Studies suggested the presence of foetal adrenal rhythms of cortisol, which are entrained in antiphase to maternal rhythms. In contrast, neonates are thought to have no adrenal rhythm until 2–3 months after birth. To test the hypothesis that a foetal-type adrenal rhythm is preserved after birth, saliva samples were collected from 65 preterm/term infants during hospital stay (30–40 weeks corrected age) at 10:00 and 19:00 h. Cortisol levels were assessed for their diurnal difference and dependence on antenatal/postnatal clinical variables. Cortisol levels were lower during periods 15–28 days and >28 days than ≤5 days of life. Lower cortisol was associated with pregnancy-induced hypertension (PIH), gestational age <28 weeks, and mechanical ventilation after birth. Higher cortisol was associated with vaginal delivery and non-invasive ventilation support at saliva collection. PIH and non-invasive mechanical ventilation at saliva collection were associated with cortisol levels even after adjustment for postnatal age. Cortisol levels were higher in the evening than in the morning, which was unassociated with gestational and postnatal age. Higher cortisol levels in the evening suggest the preservation of a foetal-type diurnal rhythm. Cortisol levels are associated with intrinsic and extrinsic variables, such as PIH, delivery mode, gestational age, and respiratory conditions.
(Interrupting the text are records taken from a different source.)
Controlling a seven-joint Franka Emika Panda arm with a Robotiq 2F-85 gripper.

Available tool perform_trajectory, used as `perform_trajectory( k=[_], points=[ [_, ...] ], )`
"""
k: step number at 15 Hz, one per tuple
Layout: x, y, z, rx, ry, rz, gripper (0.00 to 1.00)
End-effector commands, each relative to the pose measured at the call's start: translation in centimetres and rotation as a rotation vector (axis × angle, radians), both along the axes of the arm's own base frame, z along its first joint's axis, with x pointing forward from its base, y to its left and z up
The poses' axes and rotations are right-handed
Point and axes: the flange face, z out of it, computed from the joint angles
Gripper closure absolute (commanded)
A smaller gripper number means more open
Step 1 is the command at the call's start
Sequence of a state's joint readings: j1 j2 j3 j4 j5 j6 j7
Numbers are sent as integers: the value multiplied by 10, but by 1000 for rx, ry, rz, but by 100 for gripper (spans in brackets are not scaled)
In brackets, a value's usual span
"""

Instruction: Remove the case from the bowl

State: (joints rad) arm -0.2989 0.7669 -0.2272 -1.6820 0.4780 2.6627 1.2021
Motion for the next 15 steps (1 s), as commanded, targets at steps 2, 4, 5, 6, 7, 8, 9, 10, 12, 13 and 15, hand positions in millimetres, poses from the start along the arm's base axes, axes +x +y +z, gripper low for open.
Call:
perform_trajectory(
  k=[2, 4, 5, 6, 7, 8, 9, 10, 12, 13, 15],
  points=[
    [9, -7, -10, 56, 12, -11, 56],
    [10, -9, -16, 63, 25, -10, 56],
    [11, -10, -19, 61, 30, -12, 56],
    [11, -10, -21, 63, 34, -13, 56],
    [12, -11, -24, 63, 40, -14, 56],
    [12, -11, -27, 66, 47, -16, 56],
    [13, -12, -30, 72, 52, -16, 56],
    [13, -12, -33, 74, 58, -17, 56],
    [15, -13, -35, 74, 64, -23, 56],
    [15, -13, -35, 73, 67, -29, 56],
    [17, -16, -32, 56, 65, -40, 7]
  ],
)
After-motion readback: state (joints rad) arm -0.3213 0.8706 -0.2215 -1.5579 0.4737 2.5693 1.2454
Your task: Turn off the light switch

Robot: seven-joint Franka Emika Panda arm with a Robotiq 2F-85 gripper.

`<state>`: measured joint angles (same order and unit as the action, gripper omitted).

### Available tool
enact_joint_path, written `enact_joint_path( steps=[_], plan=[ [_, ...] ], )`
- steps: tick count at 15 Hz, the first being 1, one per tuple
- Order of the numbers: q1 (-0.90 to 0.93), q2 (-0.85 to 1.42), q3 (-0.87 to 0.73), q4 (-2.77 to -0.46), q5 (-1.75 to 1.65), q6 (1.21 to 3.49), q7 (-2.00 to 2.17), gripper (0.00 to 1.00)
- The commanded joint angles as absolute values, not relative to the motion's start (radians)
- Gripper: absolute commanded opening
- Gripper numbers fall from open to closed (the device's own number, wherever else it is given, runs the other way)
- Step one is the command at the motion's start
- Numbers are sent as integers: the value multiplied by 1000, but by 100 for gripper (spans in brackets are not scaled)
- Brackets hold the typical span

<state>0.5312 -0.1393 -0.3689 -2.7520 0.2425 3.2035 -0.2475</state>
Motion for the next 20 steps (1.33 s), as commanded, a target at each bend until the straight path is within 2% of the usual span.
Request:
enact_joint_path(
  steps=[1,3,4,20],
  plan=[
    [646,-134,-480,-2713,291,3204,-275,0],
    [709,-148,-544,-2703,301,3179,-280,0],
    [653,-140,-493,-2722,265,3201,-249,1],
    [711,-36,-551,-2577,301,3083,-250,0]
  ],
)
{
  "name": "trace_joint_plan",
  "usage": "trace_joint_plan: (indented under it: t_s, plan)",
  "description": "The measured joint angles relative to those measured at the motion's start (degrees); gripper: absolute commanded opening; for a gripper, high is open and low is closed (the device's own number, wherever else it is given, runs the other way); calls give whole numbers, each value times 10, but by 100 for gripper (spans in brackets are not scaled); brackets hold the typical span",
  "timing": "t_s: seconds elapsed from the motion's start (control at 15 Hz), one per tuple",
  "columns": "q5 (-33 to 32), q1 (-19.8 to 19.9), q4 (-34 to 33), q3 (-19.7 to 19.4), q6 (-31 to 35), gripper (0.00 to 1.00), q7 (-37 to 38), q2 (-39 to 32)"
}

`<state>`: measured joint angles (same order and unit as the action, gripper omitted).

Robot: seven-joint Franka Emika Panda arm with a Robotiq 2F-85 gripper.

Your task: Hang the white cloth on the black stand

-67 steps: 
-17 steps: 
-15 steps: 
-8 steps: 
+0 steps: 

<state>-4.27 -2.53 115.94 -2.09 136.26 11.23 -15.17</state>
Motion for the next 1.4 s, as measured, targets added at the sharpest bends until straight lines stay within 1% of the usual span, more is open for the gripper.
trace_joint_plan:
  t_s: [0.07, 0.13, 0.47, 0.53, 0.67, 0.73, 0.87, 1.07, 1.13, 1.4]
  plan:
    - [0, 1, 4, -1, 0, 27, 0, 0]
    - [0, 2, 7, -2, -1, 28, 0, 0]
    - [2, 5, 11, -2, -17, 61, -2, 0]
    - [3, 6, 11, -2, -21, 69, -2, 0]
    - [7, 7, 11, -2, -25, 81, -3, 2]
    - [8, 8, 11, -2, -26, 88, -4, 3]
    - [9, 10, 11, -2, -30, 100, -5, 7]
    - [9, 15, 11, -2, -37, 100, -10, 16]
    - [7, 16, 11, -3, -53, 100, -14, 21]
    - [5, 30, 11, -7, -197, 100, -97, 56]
Non-invasive salivary markers have extensively been used in clinical and psychological studies to assess the circadian rhythm and stress response involving children and adults1,2,3,4,5,6,7. In adults, there is a diurnal cortisol rhythm with its acrophase shortly after awaking. Previous studies in newborn infants have suggested no diurnal rhythm of salivary cortisol shortly after birth, whereas an adult-type circadian rhythm is observed 2–3 months after birth8,9,10,11,12,13. However, the mechanism of how a mature adrenal circadian rhythm is achieved remains largely unknown.
In contrast to the lack of an adrenal circadian rhythm in newborn infants, Serón-Ferré and colleagues reported that cortisol levels of cord blood immediately obtained after elective caesarean birth had a clear diurnal rhythm with the acrophase in the afternoon14. This finding suggested that foetuses have an adrenal circadian rhythm, which is entrained in antiphase to the maternal rhythm. Interestingly, our previous study, which involved collection of serial saliva samples of newborn infants every 3 h over 24 h, suggested the presence of a modest diurnal rhythm, with its acrophase late in the afternoon15. Additionally, we found the presence of an alternative acrophase, which was observed approximately 3 h after birth only during the first 5 days of life15. This finding suggested entrainment of the adrenal clock by activation of the hypothalamus–pituitary–adrenal (HPA) axis at birth.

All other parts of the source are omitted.